The proposals State Street voted for appeared to be safer ones that were generally more popular among shareholders. For example, it supported the disclosure of workforce gender and race data from Lam Research Corporation, which had 77 percent support. And it abstained twice on two other proposals that, again, had relatively strong support among shareholders.

All the proposals State Street voted against had less than 20 percent support from shareholders. If you look at it one way, the firm could just have been siding with general sentiment. On the other, if the whole idea is that it’s going to push companies on diversity, shouldn’t it be willing to go against the tide? If the premise here is that a more diverse leadership group breeds more success, why not support a proposal to measure a CEO’s performance, at least in part, on that?

Olivia Offner, a spokesperson for State Street, said in a statement that the firm has “engaged with hundreds of companies on the importance of diversity, voted against directors over 1,000 times for lack of board gender diversity, and been a vocal proponent of the value of diversity in writing and speech.” She said that examining its voting record on proposals “that have significant variations in language year over year” doesn’t tell the full story.

“We do not simply consider the topic being addressed in a shareholder proposal when deciding how to vote; rather, we vote on a case-by-case basis, taking into account each company’s unique circumstances and the level of disclosure relative to our expectations,” she said.

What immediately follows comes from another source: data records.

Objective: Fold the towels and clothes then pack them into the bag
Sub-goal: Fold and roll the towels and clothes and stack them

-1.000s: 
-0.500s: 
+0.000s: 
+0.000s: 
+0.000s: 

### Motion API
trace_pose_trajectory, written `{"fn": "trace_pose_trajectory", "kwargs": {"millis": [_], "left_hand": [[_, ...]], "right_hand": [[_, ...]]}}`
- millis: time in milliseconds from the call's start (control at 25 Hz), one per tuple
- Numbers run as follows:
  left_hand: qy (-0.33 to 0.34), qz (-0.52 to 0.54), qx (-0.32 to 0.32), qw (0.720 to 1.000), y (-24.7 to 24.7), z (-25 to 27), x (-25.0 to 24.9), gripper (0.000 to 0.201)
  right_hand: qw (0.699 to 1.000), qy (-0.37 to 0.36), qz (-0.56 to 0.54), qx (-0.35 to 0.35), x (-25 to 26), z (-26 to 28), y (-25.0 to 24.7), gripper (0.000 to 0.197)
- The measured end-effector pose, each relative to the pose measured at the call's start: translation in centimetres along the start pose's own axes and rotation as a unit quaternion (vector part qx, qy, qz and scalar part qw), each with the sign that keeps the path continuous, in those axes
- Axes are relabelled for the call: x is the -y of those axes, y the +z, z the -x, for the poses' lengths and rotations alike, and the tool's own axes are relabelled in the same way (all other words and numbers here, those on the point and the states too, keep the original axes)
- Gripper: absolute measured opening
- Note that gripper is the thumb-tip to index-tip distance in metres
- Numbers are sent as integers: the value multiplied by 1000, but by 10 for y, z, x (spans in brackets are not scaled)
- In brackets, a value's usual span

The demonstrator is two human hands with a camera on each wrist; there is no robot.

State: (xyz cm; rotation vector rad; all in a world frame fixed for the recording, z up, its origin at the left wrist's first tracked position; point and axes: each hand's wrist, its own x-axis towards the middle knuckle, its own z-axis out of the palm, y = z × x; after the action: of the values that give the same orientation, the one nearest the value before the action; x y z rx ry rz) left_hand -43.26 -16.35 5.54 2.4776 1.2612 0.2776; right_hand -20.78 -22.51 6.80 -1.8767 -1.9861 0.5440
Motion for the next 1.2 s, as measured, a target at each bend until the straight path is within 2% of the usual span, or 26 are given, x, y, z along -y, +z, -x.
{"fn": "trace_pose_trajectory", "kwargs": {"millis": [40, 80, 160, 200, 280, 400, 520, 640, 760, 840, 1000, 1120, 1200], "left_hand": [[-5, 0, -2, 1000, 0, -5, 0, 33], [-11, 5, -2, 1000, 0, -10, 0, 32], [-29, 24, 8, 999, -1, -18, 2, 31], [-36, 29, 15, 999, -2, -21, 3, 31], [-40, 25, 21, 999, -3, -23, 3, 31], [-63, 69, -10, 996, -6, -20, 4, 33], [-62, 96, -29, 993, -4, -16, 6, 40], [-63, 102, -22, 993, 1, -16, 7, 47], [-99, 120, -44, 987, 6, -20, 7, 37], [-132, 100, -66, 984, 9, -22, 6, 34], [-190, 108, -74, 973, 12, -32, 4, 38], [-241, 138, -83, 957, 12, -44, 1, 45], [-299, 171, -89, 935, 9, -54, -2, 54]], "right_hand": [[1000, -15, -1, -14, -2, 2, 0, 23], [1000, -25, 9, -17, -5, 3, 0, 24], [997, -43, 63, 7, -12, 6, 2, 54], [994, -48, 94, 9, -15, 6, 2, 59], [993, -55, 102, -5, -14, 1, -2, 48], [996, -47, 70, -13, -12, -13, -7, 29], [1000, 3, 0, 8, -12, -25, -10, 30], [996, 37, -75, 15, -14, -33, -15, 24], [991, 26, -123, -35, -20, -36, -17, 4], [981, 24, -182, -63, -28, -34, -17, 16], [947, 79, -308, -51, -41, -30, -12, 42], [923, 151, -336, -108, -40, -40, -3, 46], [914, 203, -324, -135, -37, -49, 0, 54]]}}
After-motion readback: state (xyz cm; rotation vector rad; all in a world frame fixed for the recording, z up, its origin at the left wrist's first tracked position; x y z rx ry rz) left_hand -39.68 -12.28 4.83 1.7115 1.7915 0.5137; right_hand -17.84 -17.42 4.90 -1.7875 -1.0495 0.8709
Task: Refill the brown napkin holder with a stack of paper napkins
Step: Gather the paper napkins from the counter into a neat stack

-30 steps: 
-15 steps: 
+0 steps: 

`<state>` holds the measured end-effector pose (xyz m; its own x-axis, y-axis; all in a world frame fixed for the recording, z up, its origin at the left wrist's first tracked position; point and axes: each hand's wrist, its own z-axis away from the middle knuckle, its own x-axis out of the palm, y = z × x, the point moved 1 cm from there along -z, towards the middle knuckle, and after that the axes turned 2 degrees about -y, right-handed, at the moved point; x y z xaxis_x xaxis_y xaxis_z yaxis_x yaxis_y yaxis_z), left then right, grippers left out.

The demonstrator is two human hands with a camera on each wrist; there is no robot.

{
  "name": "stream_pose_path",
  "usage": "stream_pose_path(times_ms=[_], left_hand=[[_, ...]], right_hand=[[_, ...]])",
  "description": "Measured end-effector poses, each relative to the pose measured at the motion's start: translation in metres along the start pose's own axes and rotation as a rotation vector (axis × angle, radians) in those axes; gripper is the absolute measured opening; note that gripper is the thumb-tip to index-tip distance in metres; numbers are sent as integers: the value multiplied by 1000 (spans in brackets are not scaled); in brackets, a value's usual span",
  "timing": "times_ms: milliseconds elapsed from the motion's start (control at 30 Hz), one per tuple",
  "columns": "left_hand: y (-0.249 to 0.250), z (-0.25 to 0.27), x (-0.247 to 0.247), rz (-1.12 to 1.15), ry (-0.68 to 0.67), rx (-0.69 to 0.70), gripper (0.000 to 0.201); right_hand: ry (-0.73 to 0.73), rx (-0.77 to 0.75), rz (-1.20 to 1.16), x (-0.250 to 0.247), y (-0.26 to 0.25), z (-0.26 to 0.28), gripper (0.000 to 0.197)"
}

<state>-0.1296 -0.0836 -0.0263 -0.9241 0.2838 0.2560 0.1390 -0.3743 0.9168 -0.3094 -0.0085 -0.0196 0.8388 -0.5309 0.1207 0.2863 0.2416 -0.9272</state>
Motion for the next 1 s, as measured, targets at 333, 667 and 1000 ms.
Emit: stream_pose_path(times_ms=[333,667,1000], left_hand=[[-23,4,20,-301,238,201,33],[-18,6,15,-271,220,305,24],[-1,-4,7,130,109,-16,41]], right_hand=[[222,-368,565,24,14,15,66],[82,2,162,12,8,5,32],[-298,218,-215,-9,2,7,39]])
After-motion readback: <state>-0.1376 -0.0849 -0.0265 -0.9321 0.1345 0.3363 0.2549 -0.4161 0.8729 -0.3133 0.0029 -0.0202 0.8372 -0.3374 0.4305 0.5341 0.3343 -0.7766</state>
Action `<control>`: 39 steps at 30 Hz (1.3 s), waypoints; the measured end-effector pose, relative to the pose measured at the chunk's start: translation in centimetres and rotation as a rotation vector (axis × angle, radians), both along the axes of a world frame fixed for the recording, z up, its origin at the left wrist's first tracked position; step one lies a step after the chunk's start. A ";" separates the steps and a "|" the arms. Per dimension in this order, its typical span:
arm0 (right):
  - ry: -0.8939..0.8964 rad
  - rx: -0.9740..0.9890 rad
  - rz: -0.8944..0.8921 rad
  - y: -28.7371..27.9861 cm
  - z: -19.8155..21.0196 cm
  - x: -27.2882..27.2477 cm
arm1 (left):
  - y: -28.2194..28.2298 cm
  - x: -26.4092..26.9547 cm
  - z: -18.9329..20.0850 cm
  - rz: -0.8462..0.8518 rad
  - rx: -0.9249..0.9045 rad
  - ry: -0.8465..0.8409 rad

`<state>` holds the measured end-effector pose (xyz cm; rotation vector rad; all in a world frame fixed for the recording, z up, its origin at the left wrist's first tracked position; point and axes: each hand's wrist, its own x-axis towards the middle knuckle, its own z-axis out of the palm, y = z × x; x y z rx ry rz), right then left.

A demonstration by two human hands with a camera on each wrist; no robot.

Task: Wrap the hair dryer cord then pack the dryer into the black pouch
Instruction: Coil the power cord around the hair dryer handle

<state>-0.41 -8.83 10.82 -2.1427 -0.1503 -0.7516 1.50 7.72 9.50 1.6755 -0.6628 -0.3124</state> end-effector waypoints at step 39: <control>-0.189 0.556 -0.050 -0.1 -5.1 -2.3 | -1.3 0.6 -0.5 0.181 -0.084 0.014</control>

Morningstar notes that the company’s gender diversity fund voting record is in line with its overall approach; taking voting action is seen “as a last resort.”

The Fearless Girl is cool — and she also kind of sucks

When the Fearless Girl statue landed in downtown Manhattan to commemorate International Women’s Day 2017, it was exciting. And it was a powerful image: a small, proud girl standing up to a charging bull in the financial center of the world.

Tourists and passersby flocked to snap pictures with her (though less so now that she’s in front of the stock exchange and not the bull), and it’s hard not to feel that the concept is, frankly, pretty neat. But you dig a little deeper, and it starts to feel less great.

Soon after the Fearless Girl was unveiled, longtime financial writer Susan Antilla pointed out the hypocrisy in a note to the girl herself:

But let’s get real, girlfriend. State Street, a leader in the “Wall Street wants women to get ahead, really it does” arena, has three women on its 11-person board, two women on its 14-member management committee and 17 women among its 79 executive leaders. And in the financial world, that makes State Street a diversity overachiever.

The artist who created the bull in the late 1980s after the 1987 stock market crash, Arturo Di Modica, complained that the placement of the Fearless Girl in front of his statue turned his work into something it was not. The bull was supposed to a symbol of American pride and resilience, not aggression or threat. (He also argued that in placing the girl in front of the bull, she became derivative of his work and therefore was a copyright infringement.)

State Street has also had issues with the artist it commissioned to make the Fearless Girl statue, Kristen Visbal. It’s engaged in legal battles over what it says are unauthorized reproductions of the statue.

“While we are very proud to share Fearless Girl’s message with the world, given the time, energy and resources we have invested in the campaign we naturally must be very protective of how Fearless Girl is used by others, particularly for commercial purposes,” Offner said in a statement regarding its legal battle with Visbal. “As this is an ongoing legal matter, we cannot comment further.”

In other words: The Fearless Girl may be an inspiring symbol, but she’s also a business play.